Las Vegas Sands Chairman and Chief Executive Officer Sheldon G. Adelson passed away Monday evening after a two-year battle with non-Hodgkin’s lymphoma. He was 87.

Known as one of the most successful luxury resort developers and transformational figures in Las Vegas history, Adelson founded Las Vegas Sands Corp in 1988. Under his leadership, the company innovated the successful integrated resort and convention center development model that has since become a staple in the Las Vegas resort industry, and one that has been replicated in other leading destinations.

Said his wife, Dr. Miriam Adelson, in a statement: “Much has been written and said about how Sheldon, the son of poor immigrants, rose to the pinnacle of business success on the strength of grit and genius, inspiration and integrity. His was an all-American story of entrepreneurship. When Sheldon launched a new venture, the world looked on with anticipation.”

The young Adelson’s innovative and hard-working entrepreneurial spirit led him to launching the first technology and computing trade show, Comdex, in Las Vegas in 1979, which soon became the largest Las Vegas convention that drew in more than 200,000 attendees annually.

After selling the show in 1995 for nearly $862 million, he took those profits to help set the stage for luxury casino and conference-centric enterprises that included purchasing the aging Sands Hotel and Casino, building the 1.8 million-square-foot Sands Expo & Convention Center behind it, and imploding the Sands to make way for trend-setting opulence of The Venetian Hotel & Casino, which opened in 1999.

Besides The Venetian and Palazzo in Las Vegas, his successful properties included lucrative Sands resort-casinos in Asia, specifically in the popular Chinese gambling destination of Macao and Singapore.

Many from the hospitality and convention community remember Adelson fondly as a generous philanthropist and loyal employer who cared about his workers. After COVID-19 caused Nevada resorts to close in March 2020, the casino magnate continued providing full pay and benefits to all 10,000 Las Vegas Sands Corp. employees as well as the 1,200 employees working in the resorts’ independently owned restaurants.

“Sheldon Adelson was a recognized leader in the exhibition industry for decades,” said David Audrain, executive director of SISO and CEO of ExpoDevCo. “Not only did he create and build Comdex as one of the largest and most recognized events and brands in the world at the time, but he also helped many people working for him become successful leaders themselves. SISO awarded Adelson our most prestigious Krakoff Award in 2014.”

He continued, “Sheldon Adelson will most certainly be remembered as a major force in our industry who understood and supported the needs and opportunities for growth and success. SISO sends our deepest condolences to his personal and business families.”
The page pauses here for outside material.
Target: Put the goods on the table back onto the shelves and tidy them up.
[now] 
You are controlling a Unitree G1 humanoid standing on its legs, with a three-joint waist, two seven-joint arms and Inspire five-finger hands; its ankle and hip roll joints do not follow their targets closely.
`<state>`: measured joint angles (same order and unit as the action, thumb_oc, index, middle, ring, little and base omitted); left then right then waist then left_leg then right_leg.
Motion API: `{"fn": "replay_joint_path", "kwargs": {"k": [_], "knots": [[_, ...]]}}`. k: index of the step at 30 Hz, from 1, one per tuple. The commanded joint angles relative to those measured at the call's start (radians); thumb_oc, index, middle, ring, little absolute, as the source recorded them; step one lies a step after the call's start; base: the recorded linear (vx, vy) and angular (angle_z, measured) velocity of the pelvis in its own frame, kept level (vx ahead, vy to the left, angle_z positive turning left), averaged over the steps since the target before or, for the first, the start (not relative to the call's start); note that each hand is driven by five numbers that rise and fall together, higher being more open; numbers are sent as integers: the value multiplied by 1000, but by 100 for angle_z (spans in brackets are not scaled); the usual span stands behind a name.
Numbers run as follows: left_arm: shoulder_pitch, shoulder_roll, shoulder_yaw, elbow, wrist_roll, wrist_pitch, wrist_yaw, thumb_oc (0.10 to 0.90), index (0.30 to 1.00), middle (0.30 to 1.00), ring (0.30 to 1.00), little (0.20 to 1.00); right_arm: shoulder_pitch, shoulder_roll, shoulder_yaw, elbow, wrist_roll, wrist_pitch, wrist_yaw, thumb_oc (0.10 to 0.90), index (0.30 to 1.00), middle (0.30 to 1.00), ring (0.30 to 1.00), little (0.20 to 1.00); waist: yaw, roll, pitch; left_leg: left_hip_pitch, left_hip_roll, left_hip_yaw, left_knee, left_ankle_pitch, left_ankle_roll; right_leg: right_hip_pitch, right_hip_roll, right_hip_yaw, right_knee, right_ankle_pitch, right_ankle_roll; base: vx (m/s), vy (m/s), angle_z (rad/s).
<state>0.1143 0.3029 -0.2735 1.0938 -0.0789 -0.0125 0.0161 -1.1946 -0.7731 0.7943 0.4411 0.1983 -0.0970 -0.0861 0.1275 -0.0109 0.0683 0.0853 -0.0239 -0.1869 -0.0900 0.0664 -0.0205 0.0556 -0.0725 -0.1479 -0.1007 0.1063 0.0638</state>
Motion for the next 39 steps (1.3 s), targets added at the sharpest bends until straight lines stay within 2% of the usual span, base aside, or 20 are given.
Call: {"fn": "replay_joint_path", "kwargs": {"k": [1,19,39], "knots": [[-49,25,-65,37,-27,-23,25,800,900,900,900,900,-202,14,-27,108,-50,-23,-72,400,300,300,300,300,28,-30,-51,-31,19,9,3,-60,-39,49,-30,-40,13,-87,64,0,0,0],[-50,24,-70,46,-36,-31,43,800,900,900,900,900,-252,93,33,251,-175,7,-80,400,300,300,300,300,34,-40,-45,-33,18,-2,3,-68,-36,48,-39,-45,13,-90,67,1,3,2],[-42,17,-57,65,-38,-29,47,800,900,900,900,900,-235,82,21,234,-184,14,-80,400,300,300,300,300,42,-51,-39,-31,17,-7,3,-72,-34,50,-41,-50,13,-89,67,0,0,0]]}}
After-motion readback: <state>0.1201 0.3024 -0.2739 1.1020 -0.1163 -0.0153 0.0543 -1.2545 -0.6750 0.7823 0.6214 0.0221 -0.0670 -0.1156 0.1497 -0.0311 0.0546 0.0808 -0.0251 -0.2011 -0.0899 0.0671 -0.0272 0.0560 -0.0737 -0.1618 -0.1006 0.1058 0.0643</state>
Douglas Emslie, chair of SISO and Tarsus Group managing director, added, “Sheldon Adelson was a true legend in the exhibition industry. He built one of the major exhibition brands in technology and the Sands Convention Center that not only revolutionized the resort, casino and exhibition markets in Las Vegas, but also in Macau and Singapore. He was a major personality, a showman, but most of all one-of-a-kind entrepreneur."

Maureen Robinson, director of sales at South Point Hotel Casino & Spa, remembered Adelson as the man who brought conventions to Las Vegas.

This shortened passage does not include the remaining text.